Felicia pasrah jika ia memang harus sendirian menyusun proposalnya. Toh cuma proposal. Gampang. Ia merasa bisa menyelesaikannya sendiri. Tapi begitu gadis itu melihat ke papan tulis lagi, namanya sudah ada disana tentu berdampingan dengan nama yang ia kira.

Jayden.

Felicia memicingkan matanya menatap kearah Jayden yang malah tersenyum lebar sambil menunjuk dengan jari telunjuk dan ibu jarinya kearah Felicia. Seakan pria itu memang sengaja melakukannya, membuat ia dan pria itu dalam kelompok yang sama lagi.
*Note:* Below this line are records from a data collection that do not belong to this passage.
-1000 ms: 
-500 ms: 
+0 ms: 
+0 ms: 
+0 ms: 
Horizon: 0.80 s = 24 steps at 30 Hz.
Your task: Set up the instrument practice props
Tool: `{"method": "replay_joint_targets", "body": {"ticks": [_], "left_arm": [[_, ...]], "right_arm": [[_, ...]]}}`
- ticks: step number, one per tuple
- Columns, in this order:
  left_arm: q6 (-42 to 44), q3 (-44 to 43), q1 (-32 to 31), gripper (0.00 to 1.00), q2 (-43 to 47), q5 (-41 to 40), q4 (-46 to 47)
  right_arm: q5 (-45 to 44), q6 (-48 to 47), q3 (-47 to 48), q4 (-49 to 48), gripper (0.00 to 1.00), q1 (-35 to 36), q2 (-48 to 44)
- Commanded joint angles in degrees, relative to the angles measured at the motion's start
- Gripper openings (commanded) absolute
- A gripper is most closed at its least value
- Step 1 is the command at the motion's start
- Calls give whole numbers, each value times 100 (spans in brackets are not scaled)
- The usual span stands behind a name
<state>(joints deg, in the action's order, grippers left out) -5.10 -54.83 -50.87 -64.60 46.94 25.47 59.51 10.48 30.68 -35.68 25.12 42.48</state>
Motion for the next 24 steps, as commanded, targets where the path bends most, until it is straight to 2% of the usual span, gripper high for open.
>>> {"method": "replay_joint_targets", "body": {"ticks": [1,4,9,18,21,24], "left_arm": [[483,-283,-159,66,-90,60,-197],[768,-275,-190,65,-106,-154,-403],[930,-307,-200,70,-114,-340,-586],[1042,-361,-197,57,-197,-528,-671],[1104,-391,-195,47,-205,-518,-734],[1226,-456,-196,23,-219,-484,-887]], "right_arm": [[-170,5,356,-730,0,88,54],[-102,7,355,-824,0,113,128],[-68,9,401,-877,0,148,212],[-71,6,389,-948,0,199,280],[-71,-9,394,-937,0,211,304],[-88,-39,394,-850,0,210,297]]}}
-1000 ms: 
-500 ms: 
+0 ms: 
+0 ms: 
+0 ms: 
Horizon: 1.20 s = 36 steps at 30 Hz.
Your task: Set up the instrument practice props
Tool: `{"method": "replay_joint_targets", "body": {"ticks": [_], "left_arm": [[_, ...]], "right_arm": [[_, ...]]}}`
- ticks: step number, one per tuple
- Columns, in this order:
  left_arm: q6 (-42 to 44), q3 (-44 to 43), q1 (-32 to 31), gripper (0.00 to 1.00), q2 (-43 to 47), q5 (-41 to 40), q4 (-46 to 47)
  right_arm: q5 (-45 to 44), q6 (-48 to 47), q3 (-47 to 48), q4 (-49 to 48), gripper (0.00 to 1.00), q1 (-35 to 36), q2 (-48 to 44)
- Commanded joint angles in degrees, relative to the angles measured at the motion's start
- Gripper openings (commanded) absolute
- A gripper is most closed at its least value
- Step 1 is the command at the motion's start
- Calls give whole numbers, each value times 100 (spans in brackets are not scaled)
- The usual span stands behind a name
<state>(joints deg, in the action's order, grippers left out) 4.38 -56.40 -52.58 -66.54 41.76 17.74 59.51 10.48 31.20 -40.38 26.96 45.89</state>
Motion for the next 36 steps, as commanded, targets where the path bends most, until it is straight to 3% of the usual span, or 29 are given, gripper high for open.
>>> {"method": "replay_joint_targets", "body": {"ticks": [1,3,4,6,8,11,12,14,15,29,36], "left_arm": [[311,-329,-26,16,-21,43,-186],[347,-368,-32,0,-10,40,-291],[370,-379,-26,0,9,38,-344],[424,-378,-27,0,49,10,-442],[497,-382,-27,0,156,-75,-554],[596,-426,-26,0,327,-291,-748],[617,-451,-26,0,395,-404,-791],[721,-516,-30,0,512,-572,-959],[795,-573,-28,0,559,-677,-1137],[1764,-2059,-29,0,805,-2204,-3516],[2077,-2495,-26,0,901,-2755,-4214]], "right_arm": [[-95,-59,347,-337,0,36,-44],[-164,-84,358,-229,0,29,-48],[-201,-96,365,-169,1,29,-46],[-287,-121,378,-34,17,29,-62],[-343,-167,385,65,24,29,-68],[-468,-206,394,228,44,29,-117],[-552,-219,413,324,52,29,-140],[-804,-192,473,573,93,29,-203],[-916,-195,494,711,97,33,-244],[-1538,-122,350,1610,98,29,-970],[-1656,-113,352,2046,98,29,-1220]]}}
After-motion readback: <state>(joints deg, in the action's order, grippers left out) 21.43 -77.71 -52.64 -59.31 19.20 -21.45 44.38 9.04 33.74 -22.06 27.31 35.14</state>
Tentu bukan tak ada maksud lain Jayden senang sekelompok dengan gadis yang dua tahun lebih tua darinya itu. Karena ia tau Felicia mahasiswi yang rajin dan bertanggung jawab dengan tugasnya. Tidak seperti anak-anak lain yang suka mengabaikan atau terlalu santai dengan tugas. Walau Jayden harus ekstrak sabar menyuruh Felicia untuk mengerjakan tugasnya karena kesibukan gadis itu juga dia tipe yang ngerjain tugas pas mepet deadline. Oh tentu berbeda dengan Jayden. Ia tak suka diburu-buru saat menjelang deadline.

Felicia membuang nafas dengan kasar. Ia harap ini terakhir kali ia sekelompok dengan pria itu. Untungnya di mata kuliah lain tidak ada pembuatan kelompok semacam ini jika memang ia akan sekelas lagi dengan Jayden. Tapi entah kenapa Felicia merasa Jayden seakan mengikuti jadwal KRSnya. "Padahal gue gak suka screenshoot-screenshoot jadwal gue di sosmed. Dia tau darimana ya? Masa iya kebetulan?" Gadis itu jadi larut dalam pikirannya sendiri.

.......

Ternyata pikiran Felicia salah. Selain mata kuliah Manajemen Farmasi, semua jadwalnya dengan Jayden berbeda. Ia tau karena selama seminggu ini ia tidak bertemu pria itu dalam satu kelas. Bahkan pernah ia bertemu Jayden saat pria itu baru keluar dari kelas dengan mata kuliah sama tapi beda jam pelajaran. 

Waktu itu Jayden hanya berkata," Yah kita gak sekelas. Jangan kangen sama gue ya." Ucap pria itu dengan pedenya. Bahkan tangannya terulur mengusap puncak kepalanya dengan lembut. Tentu saat itu Felicia menjadi pusat perhatian disana. Apalagi Jayden termasuk tampan dan pintar. Buktinya di semester lima ini pria itu full mengambil mata kuliah semester akhir dan pengajuan skripsi juga. Sementara Felicia juga mengambil banyak matkul karena ketertinggalannya. Untungnya ini akan menjadi semester akhirnya untuk mengambil mata kuliah. Walau ia mati-matian belajar dengan keras demi mempertahankan IPKnya. 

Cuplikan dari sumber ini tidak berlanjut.